[What is expected]: Once the pictures are set aside, copy everything else in the records exactly.

─── Records for the task ───

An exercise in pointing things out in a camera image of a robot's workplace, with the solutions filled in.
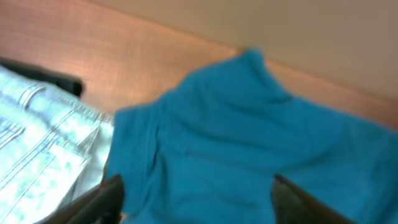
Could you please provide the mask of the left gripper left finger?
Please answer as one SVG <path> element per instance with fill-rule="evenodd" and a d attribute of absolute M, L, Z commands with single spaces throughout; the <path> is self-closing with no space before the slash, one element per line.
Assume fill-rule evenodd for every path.
<path fill-rule="evenodd" d="M 42 224 L 119 224 L 124 202 L 120 175 L 97 185 L 42 220 Z"/>

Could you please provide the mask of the blue t-shirt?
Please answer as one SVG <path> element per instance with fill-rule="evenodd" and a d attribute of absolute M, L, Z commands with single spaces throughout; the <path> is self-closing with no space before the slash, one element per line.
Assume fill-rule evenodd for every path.
<path fill-rule="evenodd" d="M 106 175 L 129 223 L 274 223 L 276 174 L 355 222 L 397 222 L 397 133 L 292 95 L 255 50 L 114 124 Z"/>

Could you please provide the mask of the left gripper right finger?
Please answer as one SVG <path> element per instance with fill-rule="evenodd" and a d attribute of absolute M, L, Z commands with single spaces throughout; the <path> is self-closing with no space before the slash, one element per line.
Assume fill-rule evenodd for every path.
<path fill-rule="evenodd" d="M 271 188 L 277 224 L 353 224 L 283 175 L 277 174 Z"/>

───

[Answer to this task]:
An exercise in pointing things out in a camera image of a robot's workplace, with the solutions filled in.
Could you please provide the mask of the left gripper left finger?
Please answer as one SVG <path> element per instance with fill-rule="evenodd" and a d attribute of absolute M, L, Z commands with single spaces throughout; the <path> is self-closing with no space before the slash, one element per line.
Assume fill-rule evenodd for every path.
<path fill-rule="evenodd" d="M 42 224 L 119 224 L 124 202 L 120 175 L 97 185 L 42 220 Z"/>

Could you please provide the mask of the blue t-shirt?
Please answer as one SVG <path> element per instance with fill-rule="evenodd" and a d attribute of absolute M, L, Z commands with single spaces throughout; the <path> is self-closing with no space before the slash, one element per line.
Assume fill-rule evenodd for every path.
<path fill-rule="evenodd" d="M 106 175 L 129 223 L 274 223 L 276 174 L 355 222 L 397 222 L 397 133 L 292 95 L 255 50 L 114 124 Z"/>

Could you please provide the mask of the left gripper right finger?
Please answer as one SVG <path> element per instance with fill-rule="evenodd" and a d attribute of absolute M, L, Z commands with single spaces throughout; the <path> is self-closing with no space before the slash, one element per line.
Assume fill-rule evenodd for every path.
<path fill-rule="evenodd" d="M 271 188 L 277 224 L 353 224 L 283 175 L 277 174 Z"/>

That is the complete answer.